Food and clothing retailer Woolworths has so far been hit the hardest. But the retailer serves a market that is already indebted in areas such as mortgage bonds and car loans.
Woolworths said recently that while it had managed to grow its debtors book in the second quarter to December 31, growth had slowed “significantly” and the “tougher collections environment” meant bad debt, including collection costs, had increased to 7,8% from 4,1% of the gross debtors book.
In addition, interest rate hikes, rising inflation and the National Credit Act had caused a slowdown in consumer spending.
Woolworths director of financial services and operations Richard Inskip said collections had proved tougher in the half year and bad debts were at the upper end of where they should be. Most of the problem, however, was its Visa card book, which the company had aggressively expanded before the National Credit Act was introduced.
Woolworths hit hardest?
Imara SP Reid analyst Warwick Lucas said he expected Woolworths be the hardest hit of all the large retail groups.
Truworths' debtors book rose 24% in the six months to December, with the number of active accounts increasing from 1,5 million to 1,8-million.
Debt write-offs as a percentage of the debtors book grew from 6,6% to 9,6%, while the doubtful debt allowance as a percentage of the book grew from 7,1% to 9,8%.

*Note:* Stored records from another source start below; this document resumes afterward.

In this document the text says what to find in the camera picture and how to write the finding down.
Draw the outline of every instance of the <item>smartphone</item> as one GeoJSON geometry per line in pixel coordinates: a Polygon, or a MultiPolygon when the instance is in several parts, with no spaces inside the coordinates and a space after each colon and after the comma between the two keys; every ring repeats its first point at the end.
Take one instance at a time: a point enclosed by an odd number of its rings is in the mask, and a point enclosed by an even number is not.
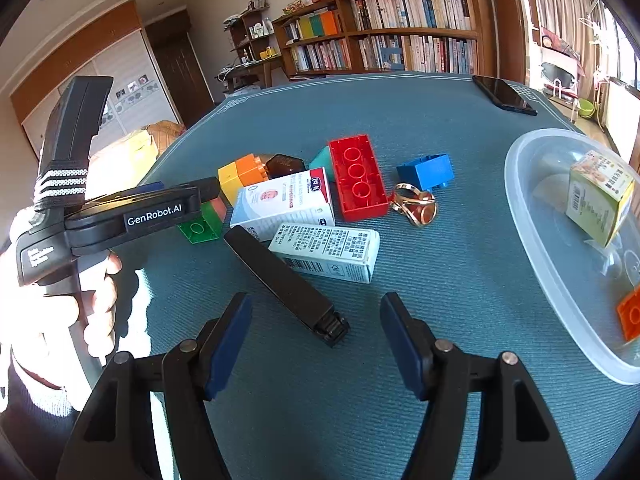
{"type": "Polygon", "coordinates": [[[507,85],[504,79],[482,75],[473,75],[471,79],[488,95],[489,99],[491,99],[498,108],[519,114],[538,114],[538,111],[533,109],[520,94],[507,85]]]}

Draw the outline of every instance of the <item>beige curtain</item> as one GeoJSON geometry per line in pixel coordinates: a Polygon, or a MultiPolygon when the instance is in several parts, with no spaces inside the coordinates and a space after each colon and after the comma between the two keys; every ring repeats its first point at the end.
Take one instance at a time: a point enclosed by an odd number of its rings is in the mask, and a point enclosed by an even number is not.
{"type": "MultiPolygon", "coordinates": [[[[593,72],[598,65],[606,63],[606,59],[602,59],[600,46],[589,44],[593,41],[593,29],[578,20],[587,16],[593,1],[536,0],[540,25],[556,33],[580,55],[580,64],[586,75],[580,78],[578,96],[590,101],[593,101],[595,96],[593,72]]],[[[591,11],[591,19],[601,28],[606,28],[604,6],[601,2],[591,11]]]]}

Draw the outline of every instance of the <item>teal tablecloth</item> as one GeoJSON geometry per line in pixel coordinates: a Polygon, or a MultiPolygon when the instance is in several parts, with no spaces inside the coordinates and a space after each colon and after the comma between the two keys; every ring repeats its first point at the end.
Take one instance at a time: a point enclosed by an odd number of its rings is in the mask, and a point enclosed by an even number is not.
{"type": "MultiPolygon", "coordinates": [[[[228,388],[207,408],[234,480],[401,477],[426,406],[402,386],[380,328],[380,297],[390,290],[436,336],[467,352],[516,352],[580,480],[610,459],[638,413],[640,388],[613,383],[588,362],[520,244],[504,191],[507,150],[530,130],[572,128],[540,94],[520,91],[537,117],[493,106],[466,76],[402,72],[272,88],[225,101],[152,168],[146,182],[171,186],[217,174],[248,152],[310,161],[328,140],[367,132],[388,192],[396,165],[419,155],[449,153],[456,174],[436,190],[432,225],[418,230],[394,212],[356,224],[382,235],[370,285],[308,278],[351,323],[334,349],[280,306],[222,240],[191,245],[175,228],[118,248],[120,347],[137,355],[195,335],[237,291],[254,297],[254,322],[228,388]]],[[[339,208],[336,215],[342,223],[339,208]]],[[[478,395],[457,479],[468,478],[473,461],[478,395]]]]}

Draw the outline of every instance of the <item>clear plastic bin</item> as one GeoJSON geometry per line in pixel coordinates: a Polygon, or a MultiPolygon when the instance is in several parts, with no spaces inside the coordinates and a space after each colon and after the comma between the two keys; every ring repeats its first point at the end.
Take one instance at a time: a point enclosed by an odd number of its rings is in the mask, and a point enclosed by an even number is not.
{"type": "Polygon", "coordinates": [[[536,130],[511,146],[504,183],[520,240],[560,321],[593,365],[621,384],[640,383],[640,338],[626,343],[616,307],[640,283],[640,230],[630,212],[602,248],[564,213],[569,167],[589,150],[614,152],[569,130],[536,130]]]}

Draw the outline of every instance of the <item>orange toy block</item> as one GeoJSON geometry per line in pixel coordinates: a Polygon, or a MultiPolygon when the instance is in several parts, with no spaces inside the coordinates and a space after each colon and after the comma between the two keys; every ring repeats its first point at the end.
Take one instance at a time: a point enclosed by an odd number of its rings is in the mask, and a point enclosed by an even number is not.
{"type": "Polygon", "coordinates": [[[245,187],[269,179],[267,170],[264,169],[264,164],[253,153],[236,160],[236,171],[240,182],[245,187]]]}
{"type": "Polygon", "coordinates": [[[640,286],[627,294],[616,310],[625,341],[632,341],[640,335],[640,286]]]}

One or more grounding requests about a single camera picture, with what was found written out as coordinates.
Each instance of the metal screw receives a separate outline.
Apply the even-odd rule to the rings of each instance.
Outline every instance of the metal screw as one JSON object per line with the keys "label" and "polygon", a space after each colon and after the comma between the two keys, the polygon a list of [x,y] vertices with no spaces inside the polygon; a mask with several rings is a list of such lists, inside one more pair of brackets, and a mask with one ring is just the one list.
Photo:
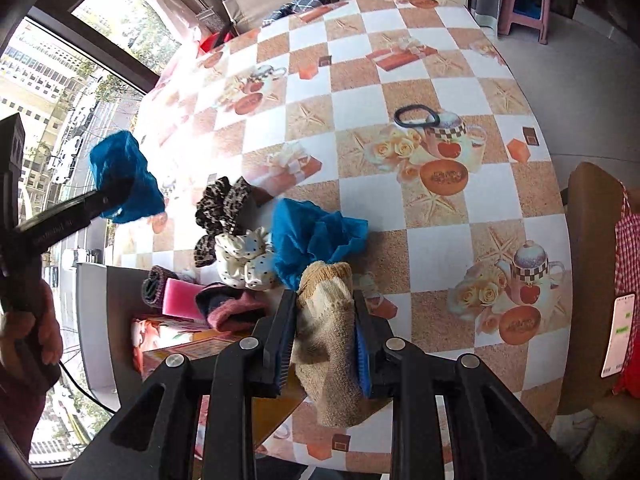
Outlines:
{"label": "metal screw", "polygon": [[386,347],[389,350],[402,350],[405,346],[405,342],[399,337],[392,337],[386,340]]}
{"label": "metal screw", "polygon": [[465,368],[478,368],[480,366],[480,359],[478,359],[473,354],[463,355],[462,359],[460,359],[460,362]]}
{"label": "metal screw", "polygon": [[245,337],[240,342],[240,348],[242,350],[252,350],[257,347],[259,344],[258,340],[255,337]]}
{"label": "metal screw", "polygon": [[184,355],[171,354],[164,362],[169,368],[177,368],[184,362]]}

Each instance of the floor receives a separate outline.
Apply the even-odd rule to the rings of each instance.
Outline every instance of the floor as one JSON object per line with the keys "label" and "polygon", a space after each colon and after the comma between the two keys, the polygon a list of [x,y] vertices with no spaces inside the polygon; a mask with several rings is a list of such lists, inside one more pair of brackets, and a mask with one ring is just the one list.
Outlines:
{"label": "floor", "polygon": [[555,14],[547,45],[518,25],[493,41],[538,119],[561,189],[581,161],[640,187],[640,49]]}

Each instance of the dark plaid bag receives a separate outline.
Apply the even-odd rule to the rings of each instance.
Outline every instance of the dark plaid bag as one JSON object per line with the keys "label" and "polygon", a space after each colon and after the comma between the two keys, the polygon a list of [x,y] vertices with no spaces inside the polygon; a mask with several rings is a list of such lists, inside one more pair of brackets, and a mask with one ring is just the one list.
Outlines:
{"label": "dark plaid bag", "polygon": [[291,3],[283,5],[278,10],[272,12],[269,16],[262,20],[262,26],[266,27],[267,25],[271,25],[271,23],[279,20],[280,18],[284,18],[285,16],[307,12],[308,10],[314,9],[316,7],[322,7],[323,5],[330,3],[331,0],[293,0]]}

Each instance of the label tag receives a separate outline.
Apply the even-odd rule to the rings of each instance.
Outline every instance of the label tag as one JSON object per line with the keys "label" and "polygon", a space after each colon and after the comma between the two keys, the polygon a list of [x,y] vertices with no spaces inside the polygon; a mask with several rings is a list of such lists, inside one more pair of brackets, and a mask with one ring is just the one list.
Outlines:
{"label": "label tag", "polygon": [[634,319],[635,294],[616,298],[613,303],[613,323],[609,335],[609,347],[604,358],[601,377],[609,377],[622,370],[625,362],[626,347],[631,337],[631,323]]}

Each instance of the street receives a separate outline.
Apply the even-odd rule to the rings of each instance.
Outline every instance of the street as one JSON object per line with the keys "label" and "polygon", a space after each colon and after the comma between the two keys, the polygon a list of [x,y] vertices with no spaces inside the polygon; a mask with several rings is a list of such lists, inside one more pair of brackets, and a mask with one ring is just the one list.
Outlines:
{"label": "street", "polygon": [[[119,130],[128,130],[131,121],[138,110],[139,101],[123,98],[116,103],[99,102],[95,108],[89,127],[86,129],[80,151],[76,158],[76,167],[71,178],[65,183],[70,187],[70,198],[78,196],[95,187],[90,171],[89,152],[104,137]],[[104,250],[107,221],[96,218],[87,229],[62,240],[52,251],[62,256],[66,249],[100,249]],[[65,348],[63,361],[71,358],[79,351],[78,320],[76,317],[76,272],[65,270],[58,262],[59,282],[58,293],[60,301],[56,305],[56,317],[60,322]],[[80,365],[79,359],[73,359],[72,364]]]}

CEO Michael Mark said these increases were at the upper end of management's expectations.
He said bad debt had reached levels last seen in 2000. The company was “cautious, not anxious”. Collections, while more difficult than before, had been within expectations.
Foschini said in November that turnover grew 8,8% to R3,7bn from R3,4bn in its half-year to September. However, the next six to 12 months would be “tight” as eight interest rate increases, higher petrol prices and the introduction of the National Credit Act affected trade.
These had “made life more difficult for the average South African consumer”.
In a trading update early this year, Foschini said festive season trading had been challenging, and consumer spending continued to be hampered by interest rates, fuel prices and the National Credit Act. Although the trading environment was expected to remain tough, the company nevertheless expected earnings to grow for the full year.
Evan Walker, retail analyst at RMB Asset Management, said that in some instances, retailers had been the victims of their own lending practices before the National Credit Act came into force last June.
The rise in credit lending was the fastest SA had yet seen, with 6-million South Africans being granted credit, taking the number of indebted South Africans to 18 million. Walker said most of these people had received credit in the two-year run-up to the introduction of the credit act.
This level of indebtness would be felt for the next 18 months as bad debt worked its way off.
While unemployed staff who were unable to service their loans would affect furniture retailers more than apparel outlets, there could be a spillover, Walker said.